PEP 680: "tomllib" Support for parsing TOML in the Standard Library

It’s a great library widely used as an alternative to setup.py format.

I don’t see any other benefits of this library in standard library. Pip is a separate package and have it’s own lifecycle.

I’m in favor of this, and I’ll resist the temptation to bikeshed on the name :smiley:

One of the problems $we (corporate overlords) have encountered is toolchain issues with moving to a pyproject.toml future. Some tools vendor their TOML library, others make them build requirements with very tricky to support bootstrapping mechanisms. I just want to reiterate that in corporate environments, building from sdists rather than just consuming PyPI wheels is an important use case. In the scientific community, that’s increasingly difficult, but for the majority of packages that need to be internally imported from PyPI, building from sdist is greatly preferred. That means we don’t want to have to have special hacks to bootstrap pyproject.toml support. I think having a TOML library in the stdlib will (eventually, of course) help the packaging ecosystem finally move away from setup.py and friends, and that would be a Good Thing!

2 Likes

I’ll quip in to note that i fancy naming it as toml just as we do with json.

2 Likes

That’s sadly not possible, as we’d break most likely all tools/libraries using the widely popular toml · PyPI. The name chosen was specifically to avoid this quagmire.

2 Likes

I don’t want to lengthen the discussion on a simple issue. Though i understand, it feels officially throwing Python’s elegance down the drain for a 3rd party library. Nobody’s at fault, just the end result of it.

1 Like
$ find Lib -maxdepth 1 -name '*lib' -or -name '*lib.py' | wc -l
18

just saying…

(Disclaimer: I proposed the name tomllib first).

1 Like

Yes, but you import csv, json … i mean data formats

Edit: I am not aware of non-pure dataname imports

The PEP does mention plistlib, even if it’s an outlier.

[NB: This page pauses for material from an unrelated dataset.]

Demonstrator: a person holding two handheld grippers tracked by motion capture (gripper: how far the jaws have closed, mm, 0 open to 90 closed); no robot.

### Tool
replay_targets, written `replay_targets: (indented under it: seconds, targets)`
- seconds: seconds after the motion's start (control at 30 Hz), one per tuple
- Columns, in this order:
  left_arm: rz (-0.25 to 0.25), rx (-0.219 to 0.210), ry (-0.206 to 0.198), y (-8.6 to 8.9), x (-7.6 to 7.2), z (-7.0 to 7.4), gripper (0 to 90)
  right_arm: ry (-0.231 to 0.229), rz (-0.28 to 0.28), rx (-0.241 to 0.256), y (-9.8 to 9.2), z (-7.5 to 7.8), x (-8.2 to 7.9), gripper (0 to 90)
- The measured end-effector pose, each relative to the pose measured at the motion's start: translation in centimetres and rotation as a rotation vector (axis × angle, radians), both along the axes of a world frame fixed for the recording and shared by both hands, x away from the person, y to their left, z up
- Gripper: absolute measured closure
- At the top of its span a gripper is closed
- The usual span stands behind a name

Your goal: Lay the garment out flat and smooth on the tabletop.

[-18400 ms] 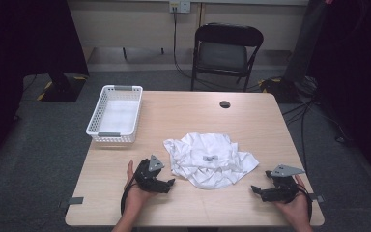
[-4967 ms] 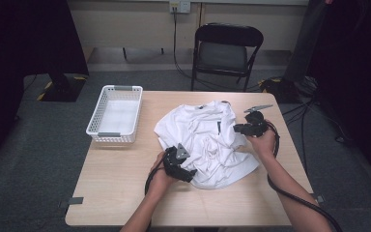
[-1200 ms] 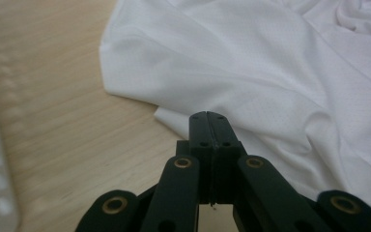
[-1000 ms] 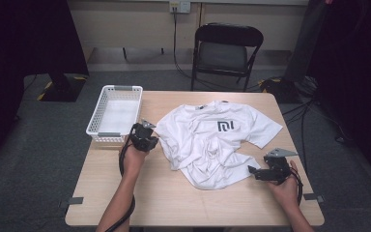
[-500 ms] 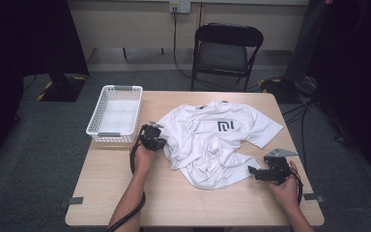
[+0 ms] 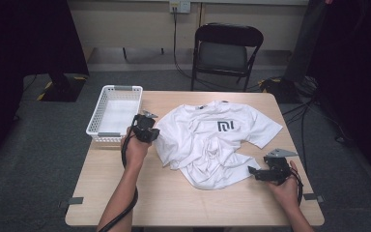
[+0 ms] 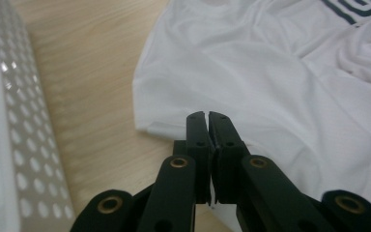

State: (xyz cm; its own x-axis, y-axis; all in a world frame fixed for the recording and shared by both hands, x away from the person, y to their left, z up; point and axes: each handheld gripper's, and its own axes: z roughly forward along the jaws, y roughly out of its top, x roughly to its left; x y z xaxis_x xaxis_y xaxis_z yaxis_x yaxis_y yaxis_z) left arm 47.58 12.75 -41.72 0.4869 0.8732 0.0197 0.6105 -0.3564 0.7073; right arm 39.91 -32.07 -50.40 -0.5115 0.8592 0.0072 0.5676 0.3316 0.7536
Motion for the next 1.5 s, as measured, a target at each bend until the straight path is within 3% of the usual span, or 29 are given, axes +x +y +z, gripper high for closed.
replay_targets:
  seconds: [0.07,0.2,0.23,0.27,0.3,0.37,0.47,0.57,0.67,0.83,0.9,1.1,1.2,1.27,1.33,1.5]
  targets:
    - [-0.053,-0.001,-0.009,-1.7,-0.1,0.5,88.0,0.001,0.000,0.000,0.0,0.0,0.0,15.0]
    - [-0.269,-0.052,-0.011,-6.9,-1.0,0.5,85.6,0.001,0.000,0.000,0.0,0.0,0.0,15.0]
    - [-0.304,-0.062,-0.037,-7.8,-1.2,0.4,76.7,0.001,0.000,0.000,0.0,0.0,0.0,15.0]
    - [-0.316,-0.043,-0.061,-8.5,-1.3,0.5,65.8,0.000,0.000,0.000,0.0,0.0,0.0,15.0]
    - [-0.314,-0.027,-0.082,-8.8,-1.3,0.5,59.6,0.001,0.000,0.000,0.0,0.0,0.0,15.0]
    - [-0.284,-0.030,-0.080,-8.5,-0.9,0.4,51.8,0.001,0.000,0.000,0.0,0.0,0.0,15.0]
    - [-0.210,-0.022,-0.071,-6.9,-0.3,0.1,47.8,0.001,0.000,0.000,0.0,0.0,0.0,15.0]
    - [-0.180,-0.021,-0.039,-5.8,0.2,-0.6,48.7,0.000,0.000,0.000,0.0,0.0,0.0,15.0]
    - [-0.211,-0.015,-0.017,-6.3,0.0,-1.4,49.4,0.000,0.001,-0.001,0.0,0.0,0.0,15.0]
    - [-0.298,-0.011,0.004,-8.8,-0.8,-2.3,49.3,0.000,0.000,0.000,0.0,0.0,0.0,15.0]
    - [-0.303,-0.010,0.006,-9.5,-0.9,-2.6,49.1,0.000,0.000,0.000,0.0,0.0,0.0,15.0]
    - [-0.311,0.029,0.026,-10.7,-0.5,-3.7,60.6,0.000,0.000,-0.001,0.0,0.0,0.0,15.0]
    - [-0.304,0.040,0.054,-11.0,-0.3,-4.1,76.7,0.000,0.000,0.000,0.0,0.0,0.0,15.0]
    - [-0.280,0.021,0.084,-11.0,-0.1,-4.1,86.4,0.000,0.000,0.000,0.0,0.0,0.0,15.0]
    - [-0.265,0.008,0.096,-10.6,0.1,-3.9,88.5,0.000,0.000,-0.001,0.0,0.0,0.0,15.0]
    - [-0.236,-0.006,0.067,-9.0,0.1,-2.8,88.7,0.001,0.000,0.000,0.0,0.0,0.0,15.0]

We have two file format libraries: plistlib and xdrlib. Sun XDR is a binary data format used by NFS and RPCd.

Has anyone tried asking the current toml project whether they’d give us the name? They might be as disappointed with the json/csv/etc. inconsistency as the rest of us :wink:

1 Like

Yes, and the author is currently MIA. @pradyunsg has even put in a request to take over the project, but there is still potential compatibility issues as the API from toml is not the same as tomli.

This is true whenever we add anything to the stdlib. We might be aware of it this time, but it’s always true. Just one of the costs of updating Python version, and in ten years time I’d rather everyone be using toml rather than tomllib. If the existing toml is unresponsive, even more reason to claim the name now before it becomes typo-bait in a few years time.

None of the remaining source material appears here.